沈清宴安静了几秒钟,然后说:"你想回吗?"
温枝把信封从办公桌边角拿起来,拿在手里掂了掂。很轻,一张纸的重量。
"不回。"她把信封放进了自己外套口袋里,拍了拍口袋表面让它服帖地贴着衣料,"我已经回完了。用第六话回完了。他收到了。"
沈清宴站在办公桌旁边看着她把信收进口袋的动作。她没有撕掉,没有扔掉,没有锁进抽屉。她只是把它放在口袋里。和速写本放在一起。
"那封信不占地方。"温枝说,"它就在我口袋里待着,隔着一层布。我走路的时候知道它在那里。但我不需要打开再看一遍了。"
那天傍晚"拉住"中心关门之前,又来了一个女孩。和前几个不一样,她没有坐长椅,站在那盆矮向日葵前面看了一会儿,然后对沈清宴说:"我可以捐一盆花吗?放在窗台上。"
沈清宴说可以。女孩第二天送来了一盆薄荷,叶子嫩绿的,用手拨一下就有清凉的香气散开来。她把薄荷放在向日葵旁边,说:"这个好养,掐几片叶子泡水喝也行。"
温枝那天来的时候看见了那盆薄荷,和向日葵并排站着,一个绿一个绿,但绿的深浅不一样,搭在一起倒是好看。她问沈清宴是谁放的,他说了一个名字,温枝不认识,但她在"拉住"的来访登记本上看到过那个名字——前一天的,待了二十分钟,走了之后没有再来。她把一盆薄荷留下了。
温枝蹲在薄荷前面闻了闻,凉丝丝的气息钻进鼻子里。"她昨天来的时候跟你说了什么?"
"她说她以前种过一盆薄荷,被人弄死了。后来就没再种过。昨天她买了一盆新的放过来,说'这次我自己养'。"

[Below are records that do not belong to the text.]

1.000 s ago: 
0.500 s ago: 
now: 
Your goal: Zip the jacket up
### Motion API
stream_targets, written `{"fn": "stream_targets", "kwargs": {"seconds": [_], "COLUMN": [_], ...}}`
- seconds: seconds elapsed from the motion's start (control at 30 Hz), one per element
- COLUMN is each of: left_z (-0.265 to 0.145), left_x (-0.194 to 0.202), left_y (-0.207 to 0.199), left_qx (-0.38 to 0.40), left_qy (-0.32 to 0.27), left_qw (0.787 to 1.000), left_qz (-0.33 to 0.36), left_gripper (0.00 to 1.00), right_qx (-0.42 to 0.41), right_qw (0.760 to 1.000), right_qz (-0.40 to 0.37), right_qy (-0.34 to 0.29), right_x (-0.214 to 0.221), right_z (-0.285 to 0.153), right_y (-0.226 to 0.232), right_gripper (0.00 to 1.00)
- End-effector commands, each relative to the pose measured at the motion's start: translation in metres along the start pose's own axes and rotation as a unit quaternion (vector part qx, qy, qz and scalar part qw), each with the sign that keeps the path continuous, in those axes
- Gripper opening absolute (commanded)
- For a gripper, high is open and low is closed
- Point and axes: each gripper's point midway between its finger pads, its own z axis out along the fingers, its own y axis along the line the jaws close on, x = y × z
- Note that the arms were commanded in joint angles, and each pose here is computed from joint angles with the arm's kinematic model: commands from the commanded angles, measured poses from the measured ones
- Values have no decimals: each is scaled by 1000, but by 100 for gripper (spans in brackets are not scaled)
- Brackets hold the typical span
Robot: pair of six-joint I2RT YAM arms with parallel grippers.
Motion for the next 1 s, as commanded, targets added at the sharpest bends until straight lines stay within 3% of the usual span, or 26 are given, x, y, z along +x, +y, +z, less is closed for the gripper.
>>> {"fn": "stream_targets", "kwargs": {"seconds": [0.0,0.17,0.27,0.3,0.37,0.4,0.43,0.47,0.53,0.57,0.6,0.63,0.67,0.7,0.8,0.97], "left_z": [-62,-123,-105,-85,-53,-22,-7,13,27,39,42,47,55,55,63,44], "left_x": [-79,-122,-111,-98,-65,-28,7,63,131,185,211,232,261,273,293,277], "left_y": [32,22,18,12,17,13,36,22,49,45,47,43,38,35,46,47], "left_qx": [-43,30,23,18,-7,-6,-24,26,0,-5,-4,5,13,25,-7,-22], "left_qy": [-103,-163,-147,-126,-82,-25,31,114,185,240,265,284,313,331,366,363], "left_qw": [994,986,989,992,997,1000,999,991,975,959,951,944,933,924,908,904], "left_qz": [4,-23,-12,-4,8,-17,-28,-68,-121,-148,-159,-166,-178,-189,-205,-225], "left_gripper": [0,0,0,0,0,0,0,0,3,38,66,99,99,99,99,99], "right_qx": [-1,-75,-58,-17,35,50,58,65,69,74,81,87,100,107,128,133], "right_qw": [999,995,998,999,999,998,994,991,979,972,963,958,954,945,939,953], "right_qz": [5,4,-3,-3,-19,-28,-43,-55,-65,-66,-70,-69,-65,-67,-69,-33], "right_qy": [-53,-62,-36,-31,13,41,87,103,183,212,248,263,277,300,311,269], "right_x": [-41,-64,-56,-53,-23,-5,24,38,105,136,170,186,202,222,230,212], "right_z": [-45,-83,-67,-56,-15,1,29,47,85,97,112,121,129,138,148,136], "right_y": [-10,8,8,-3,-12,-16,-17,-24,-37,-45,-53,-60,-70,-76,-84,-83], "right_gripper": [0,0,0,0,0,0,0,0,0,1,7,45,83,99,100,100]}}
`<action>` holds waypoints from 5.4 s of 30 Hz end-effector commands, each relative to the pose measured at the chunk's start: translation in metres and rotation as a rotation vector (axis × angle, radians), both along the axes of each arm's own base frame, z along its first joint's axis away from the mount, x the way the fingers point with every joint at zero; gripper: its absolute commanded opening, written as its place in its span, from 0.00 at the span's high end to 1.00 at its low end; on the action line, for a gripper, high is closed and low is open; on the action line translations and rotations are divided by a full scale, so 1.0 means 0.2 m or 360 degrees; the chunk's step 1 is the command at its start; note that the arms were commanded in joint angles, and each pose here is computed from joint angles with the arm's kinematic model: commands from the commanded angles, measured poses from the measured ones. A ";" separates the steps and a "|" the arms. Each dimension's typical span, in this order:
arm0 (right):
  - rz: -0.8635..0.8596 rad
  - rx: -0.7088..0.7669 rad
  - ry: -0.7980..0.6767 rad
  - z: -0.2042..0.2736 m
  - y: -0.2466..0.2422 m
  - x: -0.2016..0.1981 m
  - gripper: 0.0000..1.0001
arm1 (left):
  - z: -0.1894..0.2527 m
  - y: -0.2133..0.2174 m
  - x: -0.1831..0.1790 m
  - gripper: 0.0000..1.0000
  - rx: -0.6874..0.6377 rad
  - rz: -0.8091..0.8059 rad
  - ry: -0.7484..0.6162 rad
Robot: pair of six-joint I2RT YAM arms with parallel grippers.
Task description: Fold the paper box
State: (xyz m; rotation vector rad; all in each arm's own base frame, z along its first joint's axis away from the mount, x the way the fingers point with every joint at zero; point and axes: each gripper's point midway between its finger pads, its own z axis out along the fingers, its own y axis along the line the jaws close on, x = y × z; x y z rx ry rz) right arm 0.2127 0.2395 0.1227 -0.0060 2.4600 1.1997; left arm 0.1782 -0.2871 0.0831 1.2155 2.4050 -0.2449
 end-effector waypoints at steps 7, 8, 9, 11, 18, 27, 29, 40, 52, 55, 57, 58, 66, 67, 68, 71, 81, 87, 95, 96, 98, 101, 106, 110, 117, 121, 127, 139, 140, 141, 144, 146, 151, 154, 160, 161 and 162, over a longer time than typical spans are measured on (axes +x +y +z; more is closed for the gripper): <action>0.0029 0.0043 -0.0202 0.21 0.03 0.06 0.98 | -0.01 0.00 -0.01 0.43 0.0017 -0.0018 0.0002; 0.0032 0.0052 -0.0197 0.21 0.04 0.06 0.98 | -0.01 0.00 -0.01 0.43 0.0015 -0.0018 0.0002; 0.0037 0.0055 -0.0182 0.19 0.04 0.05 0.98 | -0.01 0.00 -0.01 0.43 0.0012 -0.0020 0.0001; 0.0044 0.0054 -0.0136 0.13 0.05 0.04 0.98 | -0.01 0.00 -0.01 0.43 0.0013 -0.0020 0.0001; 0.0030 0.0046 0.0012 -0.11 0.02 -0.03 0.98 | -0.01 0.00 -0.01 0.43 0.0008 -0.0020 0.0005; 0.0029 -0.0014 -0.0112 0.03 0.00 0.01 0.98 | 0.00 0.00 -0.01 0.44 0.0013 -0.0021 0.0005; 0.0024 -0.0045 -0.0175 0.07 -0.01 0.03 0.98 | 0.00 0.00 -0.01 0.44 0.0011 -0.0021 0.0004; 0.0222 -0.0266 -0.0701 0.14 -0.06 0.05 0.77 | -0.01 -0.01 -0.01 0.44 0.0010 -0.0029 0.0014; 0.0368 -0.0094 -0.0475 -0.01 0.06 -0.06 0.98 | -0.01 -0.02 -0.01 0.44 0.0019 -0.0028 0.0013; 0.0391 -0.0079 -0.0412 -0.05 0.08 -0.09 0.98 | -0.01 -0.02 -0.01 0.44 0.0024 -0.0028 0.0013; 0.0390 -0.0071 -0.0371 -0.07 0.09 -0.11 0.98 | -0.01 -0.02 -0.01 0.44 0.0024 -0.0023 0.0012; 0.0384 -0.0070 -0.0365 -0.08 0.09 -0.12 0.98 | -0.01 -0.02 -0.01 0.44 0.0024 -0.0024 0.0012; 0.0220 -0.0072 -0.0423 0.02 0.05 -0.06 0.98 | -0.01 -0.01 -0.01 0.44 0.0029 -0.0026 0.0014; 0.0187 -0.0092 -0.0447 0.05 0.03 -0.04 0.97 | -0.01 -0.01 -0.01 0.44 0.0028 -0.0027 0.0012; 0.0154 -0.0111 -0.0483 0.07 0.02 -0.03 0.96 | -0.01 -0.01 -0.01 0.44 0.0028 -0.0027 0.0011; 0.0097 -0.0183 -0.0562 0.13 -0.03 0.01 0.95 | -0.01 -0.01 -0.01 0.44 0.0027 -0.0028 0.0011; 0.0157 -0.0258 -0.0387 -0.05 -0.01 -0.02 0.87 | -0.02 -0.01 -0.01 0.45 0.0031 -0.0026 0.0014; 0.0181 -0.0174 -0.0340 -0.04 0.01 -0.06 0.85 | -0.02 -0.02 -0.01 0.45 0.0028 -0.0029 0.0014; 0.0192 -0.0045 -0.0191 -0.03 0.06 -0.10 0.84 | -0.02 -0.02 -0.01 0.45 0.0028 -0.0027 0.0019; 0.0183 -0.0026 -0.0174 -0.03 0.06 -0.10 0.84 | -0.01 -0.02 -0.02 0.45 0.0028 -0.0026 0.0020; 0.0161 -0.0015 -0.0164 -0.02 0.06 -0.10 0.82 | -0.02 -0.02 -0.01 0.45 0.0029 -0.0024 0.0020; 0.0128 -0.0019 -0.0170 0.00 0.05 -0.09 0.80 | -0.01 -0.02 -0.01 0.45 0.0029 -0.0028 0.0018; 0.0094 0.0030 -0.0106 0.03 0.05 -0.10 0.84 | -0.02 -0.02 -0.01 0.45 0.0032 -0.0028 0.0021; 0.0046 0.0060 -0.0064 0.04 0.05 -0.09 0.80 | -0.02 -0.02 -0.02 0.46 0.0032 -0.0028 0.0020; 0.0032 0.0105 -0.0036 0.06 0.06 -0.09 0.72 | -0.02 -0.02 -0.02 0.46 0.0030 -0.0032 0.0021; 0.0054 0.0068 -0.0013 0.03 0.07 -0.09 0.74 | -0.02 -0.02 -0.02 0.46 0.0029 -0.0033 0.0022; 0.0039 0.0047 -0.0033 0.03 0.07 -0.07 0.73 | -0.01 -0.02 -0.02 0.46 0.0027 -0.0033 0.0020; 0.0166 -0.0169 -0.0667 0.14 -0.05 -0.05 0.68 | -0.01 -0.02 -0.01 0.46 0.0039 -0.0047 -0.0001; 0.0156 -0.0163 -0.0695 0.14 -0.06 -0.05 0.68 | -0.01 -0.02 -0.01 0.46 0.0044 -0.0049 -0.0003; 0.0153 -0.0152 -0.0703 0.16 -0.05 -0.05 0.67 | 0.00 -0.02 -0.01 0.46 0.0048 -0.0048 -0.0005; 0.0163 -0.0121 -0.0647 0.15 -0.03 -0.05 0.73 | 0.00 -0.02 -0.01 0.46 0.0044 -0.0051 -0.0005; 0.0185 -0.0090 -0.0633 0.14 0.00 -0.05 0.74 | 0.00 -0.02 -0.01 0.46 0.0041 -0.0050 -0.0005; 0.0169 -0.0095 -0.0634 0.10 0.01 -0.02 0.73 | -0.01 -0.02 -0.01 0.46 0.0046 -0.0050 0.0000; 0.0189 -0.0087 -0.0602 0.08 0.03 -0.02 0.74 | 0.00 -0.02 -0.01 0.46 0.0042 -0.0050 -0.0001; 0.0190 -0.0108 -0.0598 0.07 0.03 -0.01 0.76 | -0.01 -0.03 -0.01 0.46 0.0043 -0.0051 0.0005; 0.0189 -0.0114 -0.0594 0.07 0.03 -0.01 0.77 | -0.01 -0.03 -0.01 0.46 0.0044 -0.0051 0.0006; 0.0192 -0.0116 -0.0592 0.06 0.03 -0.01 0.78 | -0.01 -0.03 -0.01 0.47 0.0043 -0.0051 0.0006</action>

温枝蹲在薄荷前面看了很久。叶子的背面有细小的绒毛,在光线下几乎看不见,但手指碰上去能感觉到一种细微的、毛茸茸的阻涩。
"她自己养。"温枝说,"放在这儿养。跟我们放一块儿。"
沈清宴在办公桌后面低头翻文件,隔着半个房间的距离说了一句:"对。跟我们放一块儿。"
五月的阳光从落地窗照进来,把薄荷和向日葵的影子并排投在地板上,绿油油的,凉丝丝的。温枝蹲在旁边翻开速写本,在第八话那一页的背面画了一盆薄荷。叶子圆圆的,边缘带一点浅浅的锯齿,放在花盆里,和另一盆直立的茎秆挨在一起。